Germany to be home to world’s first train equipped with hydrogen fuel cell

September 22, 2016 0 By Alicia Moore

First fuel cell train to go into operation in Germany in December 2017

The world’s first hydrogen-powered train is expected to begin service in Germany. The train has been dubbed the Coradia iLint and has been developed by French company Alstom. The train has been in development for the past two years and is expected to be put into service in December of 2017. The train represents yet another step toward Germany’s plan to make transportation more environmentally friendly and cutting down on the emissions being produced by various types of vehicles.

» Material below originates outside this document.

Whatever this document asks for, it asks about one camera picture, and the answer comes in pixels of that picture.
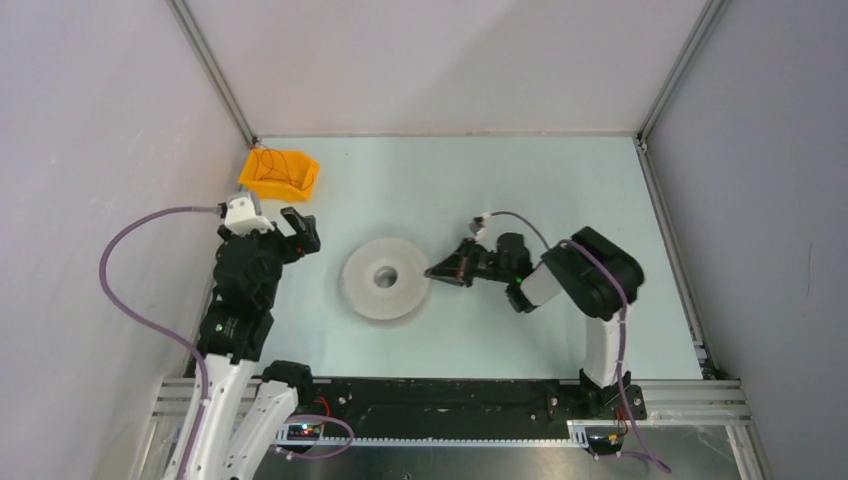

Train will make use of a hydrogen fuel cell system

The train is equipped with a hydrogen fuel cell and hydrogen tank, which is located on its roof. The fuel cell consumes hydrogen to generate electricity without producing any harmful emissions. Once operational, it will be the first train of its kind to begin service in the world. Germany is one of a handful of countries that has begun to invest in fuel cell technology in order to make transportation more efficient and sustainable. These countries have been showing significantly more interest in hydrail, a transportation concept through which trains and trams are powered by hydrogen fuel cells.

Hydrail continues to gain popularity

hydrogen-fuel-cell-train-train-tracksIn 2006, Japan began tests of the first hydrail railcar. China joined this effort in 2015 when it began operation of its first hydrail tram. Currently, Germany is set to be home to the world’s first passenger train equipped with a hydrogen fuel cell. The train is expected to be able to travel approximately 500 miles on a single tank of hydrogen fuel. According to Alstom, the train is also more efficient and much quieter than its conventional counterparts.

Hydrogen fuel cell systems are gaining traction in public transit

Hydrogen fuel cells have become quite popular in the transportation space in recent years. Major automakers are developing fuel cell vehicles with plans to commercialize these vehicles in the coming years. Public transit organizations are also beginning to invest in hydrogen fuel cells in order to promote clean transportation.